The administration's intensified effort against al-Qaeda also has
benefited from shifting loyalties among residents of the border
region. Some tribal and religious leaders who embraced foreign al-
Qaeda and Taliban fighters as they fled from Afghanistan in 2001 now
see them as troublemakers and are providing timely intelligence about
their movements and hideouts, according to former U.S. officials and
Pakistan experts.
"They see traffic coming and going from the fortress homes of tribal
leaders associated with foreign elements, and they pass the
information along," said Shuja Nawaz, a Pakistani journalist in
Washington and the author of a book on Pakistan's army. "Some quick
surveillance is done, and then someone pops a couple of hundred-pound
bombs at the house."
Yet despite a series of strikes, some U.S. military officers and
experts question whether the strategy will be effective and worth its
political costs.
"Jarring information loose is a method, but is it the most productive
method? No. You need exploitation, troops on the ground. It's a huge
operational stress, and it's probably not going to get the senior
leadership," said a military officer with long experience in the region.
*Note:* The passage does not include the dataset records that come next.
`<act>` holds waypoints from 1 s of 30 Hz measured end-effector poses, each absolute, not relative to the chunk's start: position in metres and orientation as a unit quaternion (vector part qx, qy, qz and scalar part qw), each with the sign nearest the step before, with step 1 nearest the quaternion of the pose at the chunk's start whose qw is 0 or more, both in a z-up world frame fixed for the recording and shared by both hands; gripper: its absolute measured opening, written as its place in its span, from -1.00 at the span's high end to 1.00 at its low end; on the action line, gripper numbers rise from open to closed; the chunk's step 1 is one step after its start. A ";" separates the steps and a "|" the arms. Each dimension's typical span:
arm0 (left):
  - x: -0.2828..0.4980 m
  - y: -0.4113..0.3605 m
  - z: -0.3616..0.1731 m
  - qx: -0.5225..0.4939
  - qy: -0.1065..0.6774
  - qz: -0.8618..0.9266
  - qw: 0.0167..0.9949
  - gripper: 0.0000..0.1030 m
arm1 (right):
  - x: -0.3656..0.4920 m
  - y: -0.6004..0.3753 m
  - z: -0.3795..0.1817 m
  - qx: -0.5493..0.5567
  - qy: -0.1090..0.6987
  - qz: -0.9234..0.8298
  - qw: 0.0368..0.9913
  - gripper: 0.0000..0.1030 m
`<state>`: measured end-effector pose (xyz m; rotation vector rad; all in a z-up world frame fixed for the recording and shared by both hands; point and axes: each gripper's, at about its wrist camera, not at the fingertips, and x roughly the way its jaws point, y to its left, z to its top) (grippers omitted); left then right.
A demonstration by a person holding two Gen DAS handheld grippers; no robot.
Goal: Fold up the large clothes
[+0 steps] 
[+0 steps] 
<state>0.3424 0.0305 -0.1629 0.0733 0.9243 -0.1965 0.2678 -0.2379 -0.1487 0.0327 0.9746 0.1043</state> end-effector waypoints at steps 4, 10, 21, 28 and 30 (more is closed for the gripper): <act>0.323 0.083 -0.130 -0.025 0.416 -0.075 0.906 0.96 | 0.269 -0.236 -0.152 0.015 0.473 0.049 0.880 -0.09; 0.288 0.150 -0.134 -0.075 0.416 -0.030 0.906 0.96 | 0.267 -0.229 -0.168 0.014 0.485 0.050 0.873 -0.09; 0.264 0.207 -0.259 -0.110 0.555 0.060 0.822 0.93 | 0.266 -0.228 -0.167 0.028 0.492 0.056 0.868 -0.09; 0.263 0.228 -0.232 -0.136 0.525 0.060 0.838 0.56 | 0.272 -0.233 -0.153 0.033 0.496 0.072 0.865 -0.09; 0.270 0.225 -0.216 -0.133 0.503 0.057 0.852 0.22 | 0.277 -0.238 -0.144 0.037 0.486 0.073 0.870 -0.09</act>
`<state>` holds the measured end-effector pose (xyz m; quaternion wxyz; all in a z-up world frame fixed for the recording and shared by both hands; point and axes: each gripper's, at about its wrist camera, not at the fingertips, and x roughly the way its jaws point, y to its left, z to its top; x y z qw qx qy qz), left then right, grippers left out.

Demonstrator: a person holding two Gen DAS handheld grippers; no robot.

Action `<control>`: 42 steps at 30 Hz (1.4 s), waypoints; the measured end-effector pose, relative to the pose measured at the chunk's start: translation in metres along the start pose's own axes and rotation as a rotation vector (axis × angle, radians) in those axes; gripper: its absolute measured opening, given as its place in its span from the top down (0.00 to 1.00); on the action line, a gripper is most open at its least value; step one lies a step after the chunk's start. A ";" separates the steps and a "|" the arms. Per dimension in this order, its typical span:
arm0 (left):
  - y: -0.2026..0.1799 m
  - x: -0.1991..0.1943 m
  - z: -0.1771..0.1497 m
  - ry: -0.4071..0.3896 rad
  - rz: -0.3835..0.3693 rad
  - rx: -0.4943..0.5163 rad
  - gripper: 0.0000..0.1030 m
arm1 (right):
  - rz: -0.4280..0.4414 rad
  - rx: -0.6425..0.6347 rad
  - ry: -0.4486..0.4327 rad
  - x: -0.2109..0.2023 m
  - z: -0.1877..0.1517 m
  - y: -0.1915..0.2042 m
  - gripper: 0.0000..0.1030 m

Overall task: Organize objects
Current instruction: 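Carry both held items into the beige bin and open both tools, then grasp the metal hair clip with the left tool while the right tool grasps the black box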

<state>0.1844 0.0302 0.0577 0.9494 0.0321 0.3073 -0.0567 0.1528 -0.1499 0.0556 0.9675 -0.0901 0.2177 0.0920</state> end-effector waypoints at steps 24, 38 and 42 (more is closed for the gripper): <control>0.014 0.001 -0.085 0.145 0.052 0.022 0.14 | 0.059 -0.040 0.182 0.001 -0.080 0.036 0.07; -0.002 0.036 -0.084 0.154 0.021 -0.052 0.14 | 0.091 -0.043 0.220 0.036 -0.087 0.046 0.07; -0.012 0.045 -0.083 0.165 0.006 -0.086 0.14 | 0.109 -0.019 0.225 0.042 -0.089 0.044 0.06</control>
Local politicians also complain that the strikes only encourage
militants to undertake retaliatory actions in urban areas. The
politicians point to the recent string of suicide bombings of high-
profile government targets in Rawalpindi, Lahore and Islamabad as
evidence that militants are determined to take revenge for losses in
the tribal areas.
"There's no way Pakistan can afford to follow a policy that is causing
a war at home," said Khawaja Imran Raza, a top spokesman for former
prime minister Nawaz Sharif's Pakistan Muslim League-N faction.
"There's a need to revisit the policy and there's a need to reassess
because the domestic cost is so huge. We have lost a prime minister --
our top opposition leader. We have lost generals, and just look at our
losses in Lahore."
In 2005, the United States also attacked al-Qaeda sites in tribal
areas, killing top operative Abu Hamza Rabia. In 2006, a Predator
strike targeting three top al-Qaeda operatives killed only local
villagers.
U.S. strategy could backfire if missiles take innocent lives. "The
[tribal] Pashtuns have a saying: 'Kill one person, make 10 enemies,' "
Johnson said. "You might take out a bad guy in one of these strikes,
but you might also be creating more foot soldiers. This is a war in
which the more people you kill, the faster you lose."
Correspondent Candace Rondeaux in Islamabad and special correspondent
Imtiaz Ali in Peshawar, Pakistan, contributed to this report.